Diagnostic specificity of GM changes in COS. Panel A shows the parieto-frontal pattern of cortical GM loss in COS as shown in Fig. 1 earlier. Panel B shows subtle GM changes in pediatric onset psychotic bipolar I children compared with matched healthy controls. The maps are ratio maps color-coded to depict whether bipolar children have growth (yellow to orange), loss (blue to aqua) or same (green) amount of cortical GM compared to their matched controls. The patterns between COS and bipolar are non-overlapping with psychotic bipolar I subjects showing gain in temporal cortices post-onset. Panel C shows percent change in GM volume over 2-year period in matched groups of patients with atypical psychosis (MDI; blue), COS (red), and healthy control (yellow). The MDI and NV groups show no significant change over two-year period while COS shows significant GM loss. These findings, in addition to supporting the diagnostic specificity, also suggest that the GM changes in COS are unlikely to be due to medications at least at the initial scan. (For interpretation of the references to color in the figure caption, the reader is referred to the web version of the article.)

Fig. 3

Cortical GM deficits in healthy full siblings of COS. Panel A shows progression of cortical GM deficits in healthy siblings of COS patients across age.

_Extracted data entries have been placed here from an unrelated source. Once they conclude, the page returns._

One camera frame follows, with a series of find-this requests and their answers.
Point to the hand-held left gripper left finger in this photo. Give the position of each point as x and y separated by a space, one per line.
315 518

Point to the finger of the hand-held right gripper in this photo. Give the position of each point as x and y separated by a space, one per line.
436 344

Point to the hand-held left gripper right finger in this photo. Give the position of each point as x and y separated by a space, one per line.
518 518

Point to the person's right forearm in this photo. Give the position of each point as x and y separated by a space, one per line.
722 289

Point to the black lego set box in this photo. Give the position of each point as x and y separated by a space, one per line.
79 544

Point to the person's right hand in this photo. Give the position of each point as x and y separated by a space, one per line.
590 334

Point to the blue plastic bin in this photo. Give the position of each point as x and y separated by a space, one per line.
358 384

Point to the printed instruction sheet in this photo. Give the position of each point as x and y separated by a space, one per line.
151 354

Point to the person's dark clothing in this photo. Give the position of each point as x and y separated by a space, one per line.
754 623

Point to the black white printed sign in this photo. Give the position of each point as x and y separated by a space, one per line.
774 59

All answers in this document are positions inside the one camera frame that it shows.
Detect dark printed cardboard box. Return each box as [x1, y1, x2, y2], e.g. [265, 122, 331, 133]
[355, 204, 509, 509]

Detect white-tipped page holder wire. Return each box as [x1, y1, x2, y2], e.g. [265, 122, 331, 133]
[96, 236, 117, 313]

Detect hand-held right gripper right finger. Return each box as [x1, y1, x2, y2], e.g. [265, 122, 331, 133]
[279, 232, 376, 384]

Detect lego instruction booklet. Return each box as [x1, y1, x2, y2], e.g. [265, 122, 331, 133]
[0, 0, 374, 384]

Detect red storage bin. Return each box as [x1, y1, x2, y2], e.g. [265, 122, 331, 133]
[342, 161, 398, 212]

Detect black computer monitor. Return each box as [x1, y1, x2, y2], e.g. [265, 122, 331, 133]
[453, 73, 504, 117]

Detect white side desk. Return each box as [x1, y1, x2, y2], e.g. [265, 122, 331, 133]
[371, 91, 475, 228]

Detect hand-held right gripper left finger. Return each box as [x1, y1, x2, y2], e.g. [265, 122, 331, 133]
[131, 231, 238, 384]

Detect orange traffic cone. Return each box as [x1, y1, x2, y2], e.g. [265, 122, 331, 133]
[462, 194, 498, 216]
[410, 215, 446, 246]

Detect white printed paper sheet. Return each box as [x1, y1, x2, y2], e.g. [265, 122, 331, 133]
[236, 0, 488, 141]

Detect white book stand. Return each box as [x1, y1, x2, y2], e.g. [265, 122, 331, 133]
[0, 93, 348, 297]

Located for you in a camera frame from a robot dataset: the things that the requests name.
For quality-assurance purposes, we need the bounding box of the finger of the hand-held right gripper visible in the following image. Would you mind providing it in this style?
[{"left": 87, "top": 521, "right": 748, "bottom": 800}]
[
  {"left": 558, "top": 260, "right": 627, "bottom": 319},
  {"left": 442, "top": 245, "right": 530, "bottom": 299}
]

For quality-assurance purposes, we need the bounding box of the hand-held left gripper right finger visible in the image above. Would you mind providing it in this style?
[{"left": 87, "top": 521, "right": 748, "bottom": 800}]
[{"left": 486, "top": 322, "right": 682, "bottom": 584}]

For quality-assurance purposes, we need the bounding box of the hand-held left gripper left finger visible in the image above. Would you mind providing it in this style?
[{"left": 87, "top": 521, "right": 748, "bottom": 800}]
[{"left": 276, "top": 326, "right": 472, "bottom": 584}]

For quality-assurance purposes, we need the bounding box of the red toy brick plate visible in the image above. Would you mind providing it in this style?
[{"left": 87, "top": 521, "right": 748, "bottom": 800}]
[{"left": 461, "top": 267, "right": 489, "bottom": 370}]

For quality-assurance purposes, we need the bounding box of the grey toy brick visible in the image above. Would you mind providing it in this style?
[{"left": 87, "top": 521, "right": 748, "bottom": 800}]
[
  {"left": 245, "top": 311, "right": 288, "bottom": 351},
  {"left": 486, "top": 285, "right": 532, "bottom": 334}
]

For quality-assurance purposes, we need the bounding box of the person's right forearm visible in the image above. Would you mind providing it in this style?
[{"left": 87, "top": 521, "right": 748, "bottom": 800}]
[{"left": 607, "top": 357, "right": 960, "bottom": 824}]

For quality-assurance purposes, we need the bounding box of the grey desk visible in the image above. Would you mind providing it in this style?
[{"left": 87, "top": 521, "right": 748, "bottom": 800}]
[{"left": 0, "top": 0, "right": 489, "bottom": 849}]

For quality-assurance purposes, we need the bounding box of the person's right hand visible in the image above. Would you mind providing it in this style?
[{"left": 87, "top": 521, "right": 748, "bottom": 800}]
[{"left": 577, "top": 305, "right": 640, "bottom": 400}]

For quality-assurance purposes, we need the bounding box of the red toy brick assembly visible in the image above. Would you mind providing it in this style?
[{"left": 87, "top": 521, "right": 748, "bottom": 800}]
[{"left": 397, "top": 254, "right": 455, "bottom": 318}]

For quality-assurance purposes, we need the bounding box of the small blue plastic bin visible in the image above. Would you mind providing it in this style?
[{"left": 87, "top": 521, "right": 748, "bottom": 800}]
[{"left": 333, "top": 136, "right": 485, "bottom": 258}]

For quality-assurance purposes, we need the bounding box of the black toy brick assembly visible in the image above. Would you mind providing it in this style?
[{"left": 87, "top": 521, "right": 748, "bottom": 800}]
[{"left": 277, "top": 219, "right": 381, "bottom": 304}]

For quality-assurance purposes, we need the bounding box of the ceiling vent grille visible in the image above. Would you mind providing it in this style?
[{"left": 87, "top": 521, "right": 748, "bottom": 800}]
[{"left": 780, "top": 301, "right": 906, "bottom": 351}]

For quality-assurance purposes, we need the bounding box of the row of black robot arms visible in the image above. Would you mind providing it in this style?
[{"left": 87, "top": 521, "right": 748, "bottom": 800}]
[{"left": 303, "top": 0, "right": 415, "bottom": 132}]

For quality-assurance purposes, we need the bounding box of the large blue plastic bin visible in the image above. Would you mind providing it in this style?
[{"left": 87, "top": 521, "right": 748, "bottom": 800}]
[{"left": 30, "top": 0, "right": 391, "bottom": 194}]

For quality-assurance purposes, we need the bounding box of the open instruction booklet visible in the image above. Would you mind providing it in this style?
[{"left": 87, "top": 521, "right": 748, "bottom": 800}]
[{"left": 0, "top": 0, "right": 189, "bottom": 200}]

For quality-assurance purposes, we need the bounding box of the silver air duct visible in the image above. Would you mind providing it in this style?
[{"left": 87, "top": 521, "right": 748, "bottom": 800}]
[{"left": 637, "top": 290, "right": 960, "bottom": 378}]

The results, published in 2007, showed early prefrontal and temporal deficits in healthy sibling compared to controls, which normalized by the time the siblings were 18 years old.

Fig. 4

White Matter growth abnormalities in COS. Comparison of 12 COS subjects with matched controls, scanned repeatedly across ages 12 through 16 showed that the WM growth was delayed for COS compared to healthy controls. Panel (A) shows absolute difference in growth rates between COS and healthy controls, while panel (B) shows significance maps for the growth difference in panel (A).